Striking-off 'Zombie' companies keeps millions from the Exchequers coffers
Posted on November 27, 2014 by Brian Johnson, Insolvency Partner at HW Fisher & Company
Jeremy is a joint appointment taker with Brian on our telecoms cases. Recently they met to discuss some proposed strategies as well as fixing the world generally. The article below is a briefing note of these recent discussions.
With next year’s general election looming large, the possibility of further tax rises before May is unthinkable, though unsurprisingly, alarm bells for potential post-election hikes are already ringing.
Yet a recent report has highlighted massive failures by HMRC in pursuing unpaid taxes from ailing businesses, taxes that could be used to offset the gaping hole in public spending and to ease pressure on a new government to introduce unpopular tax increases.
The report, by prominent tax justice campaigner Richard Murphy, concludes that millions are being lost every year to so-called ‘zombie’ companies. These are businesses that have been consistently under financial pressure through the recession, managing to pay the interest on their loans without ever making enough money to pay back the capital, and which often opt to be struck-off rather than going through formal insolvency. And it’s easy to see why.
The procedure to ‘strike-off’ a company is covered in Part 31 of the Companies Act 2006. The director of a company must submit a ‘Statement of Truth’ to Companies House, confirming that the company:-
- Is solvent.
- Has paid all its creditors.
- Hasn’t traded/sold stock in the previous 3 months.
- Hasn’t changed names in the previous 3 months.
- Is not in liquidation.
- Hasn’t entered into any voluntary arrangement with creditors.
The cost to submit the forms is just £10 and, conveniently, winding up a company in this manner means the ailing business does not have to produce accounts or a statement of affairs.
Historically it was HMRC that would act as a check and balance for companies at this stage, objecting to the striking off of companies that may have unaccounted Revenue liabilities. But, their diligence has now been called into question. Revenue and Customs have not been immune to the government’s austerity measures, suffering severe financial cutbacks and job losses in recent years.
Consequently, the whole system is open to abuse by unscrupulous directors who see it as an opportunity to avoid the independent inspection and review of their conduct, and orderly liquidation of any assets their company may still possess. It’s also a vastly cheaper alternative to the cost of a formal insolvency procedure through liquidation, a process that can cost upwards of £3,000 and might well involve additional recoveries from the director(s) and it’s these hidden assets and potential resulting dividend distributions that are being lost to the Exchequer and other creditors.

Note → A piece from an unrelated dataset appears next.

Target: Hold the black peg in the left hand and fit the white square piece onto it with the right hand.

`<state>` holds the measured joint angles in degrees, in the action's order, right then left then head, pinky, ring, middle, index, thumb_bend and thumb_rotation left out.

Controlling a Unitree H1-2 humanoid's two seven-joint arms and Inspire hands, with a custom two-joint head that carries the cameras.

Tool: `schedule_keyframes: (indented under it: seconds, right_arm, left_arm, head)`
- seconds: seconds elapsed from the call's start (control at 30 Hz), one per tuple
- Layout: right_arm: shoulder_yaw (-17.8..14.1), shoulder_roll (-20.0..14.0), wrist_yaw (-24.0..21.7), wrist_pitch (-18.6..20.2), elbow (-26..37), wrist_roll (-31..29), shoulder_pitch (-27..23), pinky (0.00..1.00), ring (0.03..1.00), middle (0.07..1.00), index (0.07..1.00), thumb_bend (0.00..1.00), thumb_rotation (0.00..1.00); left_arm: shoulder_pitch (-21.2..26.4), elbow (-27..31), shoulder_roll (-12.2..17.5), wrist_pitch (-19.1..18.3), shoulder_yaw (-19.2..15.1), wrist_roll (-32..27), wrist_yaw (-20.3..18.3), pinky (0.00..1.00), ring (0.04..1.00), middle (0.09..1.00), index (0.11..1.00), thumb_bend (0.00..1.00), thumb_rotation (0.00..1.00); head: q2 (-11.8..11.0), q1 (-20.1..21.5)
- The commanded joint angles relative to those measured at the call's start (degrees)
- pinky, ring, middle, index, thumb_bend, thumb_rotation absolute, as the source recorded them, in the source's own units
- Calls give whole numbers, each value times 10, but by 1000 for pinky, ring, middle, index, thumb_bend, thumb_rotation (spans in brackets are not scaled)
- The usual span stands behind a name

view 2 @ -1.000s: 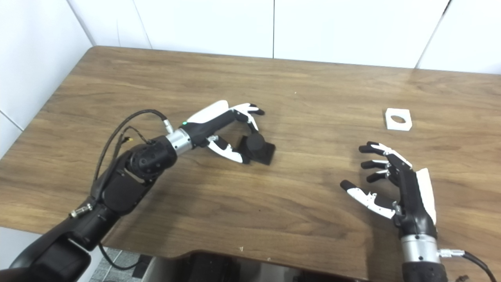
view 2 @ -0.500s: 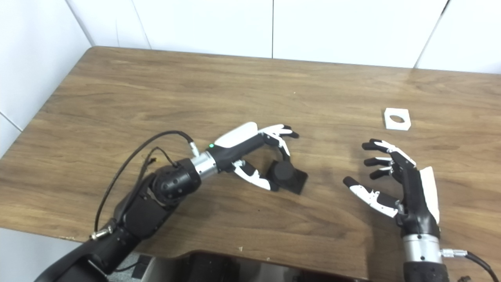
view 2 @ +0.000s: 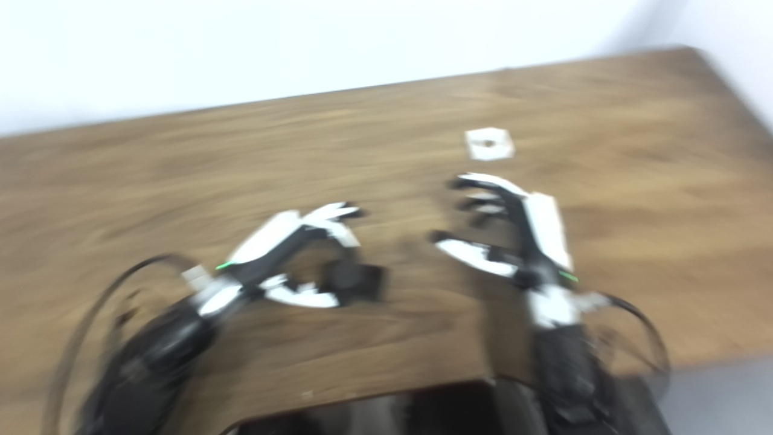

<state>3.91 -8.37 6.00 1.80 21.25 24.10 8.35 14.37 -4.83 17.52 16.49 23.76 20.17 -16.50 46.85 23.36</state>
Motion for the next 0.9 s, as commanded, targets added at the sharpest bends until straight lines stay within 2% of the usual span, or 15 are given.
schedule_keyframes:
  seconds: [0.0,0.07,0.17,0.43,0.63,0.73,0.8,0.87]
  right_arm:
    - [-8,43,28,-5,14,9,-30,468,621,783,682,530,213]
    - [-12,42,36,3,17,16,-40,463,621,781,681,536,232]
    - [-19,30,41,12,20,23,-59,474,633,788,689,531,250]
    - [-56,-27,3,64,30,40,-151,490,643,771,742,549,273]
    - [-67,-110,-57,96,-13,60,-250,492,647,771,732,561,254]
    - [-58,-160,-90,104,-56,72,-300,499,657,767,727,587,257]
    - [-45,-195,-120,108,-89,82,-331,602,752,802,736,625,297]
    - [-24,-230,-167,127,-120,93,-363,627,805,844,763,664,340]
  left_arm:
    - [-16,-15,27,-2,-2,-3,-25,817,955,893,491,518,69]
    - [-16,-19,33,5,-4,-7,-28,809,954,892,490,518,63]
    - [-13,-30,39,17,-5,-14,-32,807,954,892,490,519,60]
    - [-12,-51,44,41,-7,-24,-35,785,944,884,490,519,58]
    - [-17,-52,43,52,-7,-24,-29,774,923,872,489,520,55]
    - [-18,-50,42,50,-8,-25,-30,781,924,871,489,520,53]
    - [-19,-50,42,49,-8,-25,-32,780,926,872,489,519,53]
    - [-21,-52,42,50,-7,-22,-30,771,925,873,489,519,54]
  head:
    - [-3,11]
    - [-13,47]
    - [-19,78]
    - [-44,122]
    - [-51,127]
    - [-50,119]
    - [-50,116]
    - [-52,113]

Would-be creditors can challenge the strike-off procedure, though understandably this rarely happens, due either to a lack of knowledge of the strike-off or from their reluctance to throw good money after bad in pursuing a company that no longer exists.
It’s believed that as many as half a million companies a year are dissolved, many of which very little is known about, if anything at all.
And herein lies the problem; a self-perpetuating cycle where agencies aren’t given funds to pursue dishonest businesses, thus enabling them to avoid paying the taxes that would not only fund HMRC’s investigations but also plough millions back into governmental coffers.
One suggestion put forward to help HMRC keep a track of rogue businesses is the requirement for financial service providers (including accountants and lawyers) to report the identity of all companies they conduct business with - and known to have bank accounts or other indications of trade - to HMRC and Companies House.
But this would amount to little more than a passing of the buck. The department for Business, Innovation and Skills (BIS) recently summarised the results from its ‘Red Tape Challenge’, a consultation process looking at ways in which the admin that companies are required to undertake can be reduced, thus helping them to become more efficient and profitable.
One of the consultation’s main recommendations concerned simplifying the self-filing of company details at Companies House. If this accountability is removed from individual companies, it seems somewhat unfair to make it the responsibility of FSPs instead!
If government wants to recoup the millions it’s losing to shadow businesses, it needs to take a long, hard look at the resources made available to its own agencies and, perhaps, see them as a business too, one where the mantra ‘speculate to accumulate’ is applicable.